When Béla died in 1063, his sons Géza, Ladislaus and Lampert had to flee from the Kingdom of Hungary, because their cousin, Solomon (who had already been crowned in 1057) returned followed by the troops his brother-in-law, Henry IV, Holy Roman Emperor provided him. Shortly afterwards, King Bolesław II of Poland provided military assistance to the three dukes thus they could return to the kingdom. However, the parties wanted to avoid the emerging civil war and therefore they made an agreement on 20 January 1064 in Győr. Under the agreement, the three brothers: Géza, Ladislaus and Lampert accepted the rule of their cousin, King Solomon who conceded them their father's former duchy (the Ducatus).

Following a nine-year-long period of cooperation, conflicts arose among the king and the dukes, and the latter could expand their power over the larger part of the kingdom and the king had to flee to the western borders. In 1074, the eldest duke, Géza was proclaimed king, while King Solomon could maintain his rule only in some western counties of the kingdom. Following his ascension to the throne, King Géza confirmed his brothers, Ladislaus and Lampert in the possession of the Duchy. When Géza died on 25 April 1077, his partisans proclaimed Ladislaus king who could enforce King Solomon to accept his rule in 1081. During Ladislaus' reign, the Duchy may have governed by his brother, Duke Lampert, but it has not been proven yet.
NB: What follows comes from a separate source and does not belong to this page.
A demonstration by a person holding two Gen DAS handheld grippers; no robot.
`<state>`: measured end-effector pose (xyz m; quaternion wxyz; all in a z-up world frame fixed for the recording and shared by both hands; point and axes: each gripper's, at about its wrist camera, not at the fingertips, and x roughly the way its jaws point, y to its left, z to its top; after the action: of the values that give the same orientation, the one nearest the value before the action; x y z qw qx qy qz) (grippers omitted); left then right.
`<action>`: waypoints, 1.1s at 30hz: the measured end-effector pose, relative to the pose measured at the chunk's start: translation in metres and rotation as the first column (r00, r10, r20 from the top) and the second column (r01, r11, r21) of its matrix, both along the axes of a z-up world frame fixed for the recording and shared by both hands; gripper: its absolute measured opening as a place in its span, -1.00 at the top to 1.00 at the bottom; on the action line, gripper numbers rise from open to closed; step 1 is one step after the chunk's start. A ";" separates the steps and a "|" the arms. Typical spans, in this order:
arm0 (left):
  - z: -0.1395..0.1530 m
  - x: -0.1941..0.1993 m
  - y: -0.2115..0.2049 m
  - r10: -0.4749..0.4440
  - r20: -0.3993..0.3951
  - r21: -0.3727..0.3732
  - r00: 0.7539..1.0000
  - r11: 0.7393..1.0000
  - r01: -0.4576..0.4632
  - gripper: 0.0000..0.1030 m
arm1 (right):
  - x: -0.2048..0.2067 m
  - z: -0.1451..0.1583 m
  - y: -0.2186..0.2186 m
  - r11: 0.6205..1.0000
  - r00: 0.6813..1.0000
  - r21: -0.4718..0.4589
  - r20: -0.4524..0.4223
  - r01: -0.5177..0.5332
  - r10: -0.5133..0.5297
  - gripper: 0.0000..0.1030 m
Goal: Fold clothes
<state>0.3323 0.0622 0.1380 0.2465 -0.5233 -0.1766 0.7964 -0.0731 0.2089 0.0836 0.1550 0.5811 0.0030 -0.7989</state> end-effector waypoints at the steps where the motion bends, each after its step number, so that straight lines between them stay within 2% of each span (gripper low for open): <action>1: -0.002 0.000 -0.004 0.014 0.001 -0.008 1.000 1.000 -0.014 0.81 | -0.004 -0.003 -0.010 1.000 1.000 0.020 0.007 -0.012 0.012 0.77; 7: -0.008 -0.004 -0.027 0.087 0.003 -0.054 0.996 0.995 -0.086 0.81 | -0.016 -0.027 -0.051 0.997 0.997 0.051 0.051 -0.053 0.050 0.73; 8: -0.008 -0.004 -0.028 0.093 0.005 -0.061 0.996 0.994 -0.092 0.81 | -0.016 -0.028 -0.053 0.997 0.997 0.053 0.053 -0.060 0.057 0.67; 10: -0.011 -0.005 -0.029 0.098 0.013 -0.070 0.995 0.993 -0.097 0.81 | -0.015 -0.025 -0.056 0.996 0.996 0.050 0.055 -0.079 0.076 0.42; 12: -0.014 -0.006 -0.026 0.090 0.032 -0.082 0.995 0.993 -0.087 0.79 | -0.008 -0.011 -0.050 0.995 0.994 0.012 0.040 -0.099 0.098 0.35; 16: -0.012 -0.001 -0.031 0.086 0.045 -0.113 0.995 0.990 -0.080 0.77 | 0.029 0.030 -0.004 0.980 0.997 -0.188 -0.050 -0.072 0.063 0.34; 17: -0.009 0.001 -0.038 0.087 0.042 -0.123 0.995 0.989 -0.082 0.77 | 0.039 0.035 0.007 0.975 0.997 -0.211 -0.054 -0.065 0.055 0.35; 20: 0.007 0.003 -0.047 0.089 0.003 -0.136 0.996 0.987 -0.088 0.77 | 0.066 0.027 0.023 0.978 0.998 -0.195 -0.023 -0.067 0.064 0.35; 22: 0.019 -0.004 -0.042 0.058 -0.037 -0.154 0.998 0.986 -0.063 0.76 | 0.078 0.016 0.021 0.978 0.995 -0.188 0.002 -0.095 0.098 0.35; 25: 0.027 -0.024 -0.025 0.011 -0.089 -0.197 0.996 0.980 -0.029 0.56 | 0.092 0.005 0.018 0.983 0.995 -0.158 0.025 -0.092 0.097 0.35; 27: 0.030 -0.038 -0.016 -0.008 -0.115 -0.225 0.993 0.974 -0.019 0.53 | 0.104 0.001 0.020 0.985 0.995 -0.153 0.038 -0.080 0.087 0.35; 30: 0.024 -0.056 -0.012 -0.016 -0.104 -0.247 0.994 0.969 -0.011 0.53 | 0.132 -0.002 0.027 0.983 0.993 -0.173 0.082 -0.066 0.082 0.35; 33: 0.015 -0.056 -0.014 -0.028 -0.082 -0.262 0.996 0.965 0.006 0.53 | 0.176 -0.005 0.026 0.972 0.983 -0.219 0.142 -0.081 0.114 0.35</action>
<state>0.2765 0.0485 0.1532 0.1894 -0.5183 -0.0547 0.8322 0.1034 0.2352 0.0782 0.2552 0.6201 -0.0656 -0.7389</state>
The Ducatus was revived in 1095–1096, when King Coloman of Hungary made an agreement with his brother, Prince Álmos, who had been debating Coloman's right to the throne following the death of King Ladislaus I, and conceded the territories in appanage to him. In 1105, Duke Álmos rebelled against his brother and sought military assistance from the Holy Roman Empire and Poland, but his troops were defeated by the king shortly afterwards. In 1107, Duke Álmos made a pilgrimage to the Holy Land, and taking advantage of his absence, King Coloman occupied the territories of the Duchy.

When Duke Álmos returned from the Holy Land and realised that his territories had been incorporated into the royal domains, he escaped to the court of Henry V, Holy Roman Emperor. Upon the duke's request, the Emperor laid siege to Bratislava. However, King Coloman sought the assistance of Duke Boleslaw III of Poland, who attacked Bohemia. In November, the emperor made a peace with Coloman, who let his brother come back to his court, but the Duchy and his ducal power was not to be restored. Shortly afterwards, Coloman set up the bishopric of Nitra in one of the seats of the Ducatus.